We're going to use Python3 for the course, with Python modules for data analysis and data visualization including numpy, SciPy, matlibplot, and pandas, and Jupyter Notebook. That's Python3, not Python2. When you install Anaconda, make sure you get Python3. There are important differences and our code examples will all be Python3.
You'll do the psets in Jupyter Notebook, and turn in your answers as jupyter pages.
If you don't have much background in Python, or Jupyter, or in writing code at all, not to worry. The course is designed to bring you up to speed.
bring a laptop
You need a computer (laptop or desktop) and an internet connection - obviously! - and you'll need a Python scientific data environment installed on the computer. (We'll show you how.) If you don't have a computer, let us know immediately! The course has a couple of Mac laptops available for lending. Don't be shy about asking for one. When I was an undergrad, there was no way on earth that I could have afforded a laptop, and I'm still stunned seeing that everyone seems to have one.
prepare for next week
First and most importantly: your first task is to install an up-to-date Anaconda distribution, for Python3. This will automagically install pretty much everything you need for the course. If you're already a Python aficionado and you have your favorite Python environment lovingly installed already, that's fine too - just make sure it's Python3 or There Will be Trouble.

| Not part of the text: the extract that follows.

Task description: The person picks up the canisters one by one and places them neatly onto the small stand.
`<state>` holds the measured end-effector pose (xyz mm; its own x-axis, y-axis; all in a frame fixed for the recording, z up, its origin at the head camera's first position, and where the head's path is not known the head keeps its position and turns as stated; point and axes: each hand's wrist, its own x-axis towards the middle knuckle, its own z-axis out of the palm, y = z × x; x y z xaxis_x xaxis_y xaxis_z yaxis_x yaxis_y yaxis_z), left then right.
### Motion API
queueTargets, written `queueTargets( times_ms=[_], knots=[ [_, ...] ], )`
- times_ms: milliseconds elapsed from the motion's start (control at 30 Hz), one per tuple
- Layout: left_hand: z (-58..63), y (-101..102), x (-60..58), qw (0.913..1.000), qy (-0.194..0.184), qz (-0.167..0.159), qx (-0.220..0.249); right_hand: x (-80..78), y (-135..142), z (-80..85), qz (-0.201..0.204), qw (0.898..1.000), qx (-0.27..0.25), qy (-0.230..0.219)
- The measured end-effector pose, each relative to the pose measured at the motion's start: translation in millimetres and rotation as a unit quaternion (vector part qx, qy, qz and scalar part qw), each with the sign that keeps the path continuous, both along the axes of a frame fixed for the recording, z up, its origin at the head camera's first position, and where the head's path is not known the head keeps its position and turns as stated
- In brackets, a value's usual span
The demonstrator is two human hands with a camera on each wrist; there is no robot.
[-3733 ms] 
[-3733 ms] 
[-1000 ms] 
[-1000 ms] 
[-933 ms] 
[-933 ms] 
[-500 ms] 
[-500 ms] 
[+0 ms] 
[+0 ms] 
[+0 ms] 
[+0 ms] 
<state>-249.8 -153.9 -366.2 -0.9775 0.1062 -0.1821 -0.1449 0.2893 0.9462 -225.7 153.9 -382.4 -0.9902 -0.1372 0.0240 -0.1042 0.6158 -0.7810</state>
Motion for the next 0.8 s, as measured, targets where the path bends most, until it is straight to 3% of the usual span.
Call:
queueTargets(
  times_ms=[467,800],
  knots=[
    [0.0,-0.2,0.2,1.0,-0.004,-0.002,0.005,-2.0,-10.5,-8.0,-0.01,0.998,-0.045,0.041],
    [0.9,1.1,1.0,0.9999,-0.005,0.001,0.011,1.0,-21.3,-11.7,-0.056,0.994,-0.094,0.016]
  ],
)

Second, if you aren't yet a Python coder, you can get ahead of the game and get started. There are plenty of on-line tutorials, including the one from the Python Software Foundation. There's also plenty of books for learning Python, including (funnily enough) Learning Python by Mark Lutz (O'Reilly and Associates, 2013). (Don't be daunted by its doorstopping size!) Figure out what kind of resources you think you learn best from (online, books), and get your resources lined up. The folks in the Harvard Library have made electronic copies of Learning Python and Python for Data Analysis available to you, linked at our Canvas site.
There aren't any required books for the course. I'll post lecture notes every week, and everything else we need, such as PDFs for some reading assignments. Python tutorials and documentation, I just talked about above.

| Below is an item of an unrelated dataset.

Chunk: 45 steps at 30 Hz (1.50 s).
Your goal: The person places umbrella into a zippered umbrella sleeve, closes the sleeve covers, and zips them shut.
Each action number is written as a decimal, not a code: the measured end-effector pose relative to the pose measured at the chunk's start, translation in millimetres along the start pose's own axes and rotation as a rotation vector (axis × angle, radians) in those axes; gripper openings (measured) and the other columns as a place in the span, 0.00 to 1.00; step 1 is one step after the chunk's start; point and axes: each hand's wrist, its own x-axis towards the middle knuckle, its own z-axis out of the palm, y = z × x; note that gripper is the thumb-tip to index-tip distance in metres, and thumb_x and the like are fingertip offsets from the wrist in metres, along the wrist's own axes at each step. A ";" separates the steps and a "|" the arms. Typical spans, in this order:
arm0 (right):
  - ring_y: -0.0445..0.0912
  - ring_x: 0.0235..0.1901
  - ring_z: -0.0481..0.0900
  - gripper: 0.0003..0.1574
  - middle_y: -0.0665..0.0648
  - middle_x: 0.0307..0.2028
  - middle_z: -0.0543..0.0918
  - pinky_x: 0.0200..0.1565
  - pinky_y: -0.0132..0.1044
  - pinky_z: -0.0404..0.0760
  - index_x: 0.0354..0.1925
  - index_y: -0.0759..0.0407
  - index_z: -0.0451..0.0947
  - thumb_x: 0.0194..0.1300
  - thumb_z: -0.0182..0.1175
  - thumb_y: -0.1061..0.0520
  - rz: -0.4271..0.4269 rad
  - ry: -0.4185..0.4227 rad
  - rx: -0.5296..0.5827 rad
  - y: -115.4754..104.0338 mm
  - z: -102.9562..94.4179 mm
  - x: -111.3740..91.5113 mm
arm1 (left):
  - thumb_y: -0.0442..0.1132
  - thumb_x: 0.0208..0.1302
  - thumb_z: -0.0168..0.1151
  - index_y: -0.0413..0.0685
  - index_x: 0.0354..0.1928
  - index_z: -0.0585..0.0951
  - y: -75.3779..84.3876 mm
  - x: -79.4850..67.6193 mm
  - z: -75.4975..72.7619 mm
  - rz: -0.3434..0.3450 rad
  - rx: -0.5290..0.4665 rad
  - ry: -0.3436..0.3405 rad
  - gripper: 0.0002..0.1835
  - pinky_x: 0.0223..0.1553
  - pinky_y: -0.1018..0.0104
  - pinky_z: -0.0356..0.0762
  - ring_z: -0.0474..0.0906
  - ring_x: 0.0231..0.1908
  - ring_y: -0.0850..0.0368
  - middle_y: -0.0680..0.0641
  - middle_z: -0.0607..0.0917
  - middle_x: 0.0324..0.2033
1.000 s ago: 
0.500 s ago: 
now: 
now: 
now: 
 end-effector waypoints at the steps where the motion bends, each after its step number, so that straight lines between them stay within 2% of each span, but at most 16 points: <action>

a Jupyter page you can try now
To start getting used to Jupyter Notebook and Python code, here's an example page you can download: [download w00-first-jupyter.ipynb] [view it in nbviewer].
If you download the .ipynb file and save it to your disk, then type the command
and your web browser should open to Jupyter, showing you a list of files in the current directory. Navigate to where you've got the .ipynb file if you need to, then click on it, and it'll open.
This example walks through a small but real-life statistical problem of deciding how many sand mice to use to distinguish a significant experimental effect; instead of just using magic (a t-test), we do it by simulation with positive and negative controls.
peek behind the curtain
- Python script that generated the intro animation: w00-intro.py
This script uses some additional tools (animation and generating MP4
movie files) that are a little advanced, and for which you might even
need to install some extra tools to run the script (namely, you might
have to install the FFMPEG library with
brew install ffmpeg or the
like), but feel free to have a look.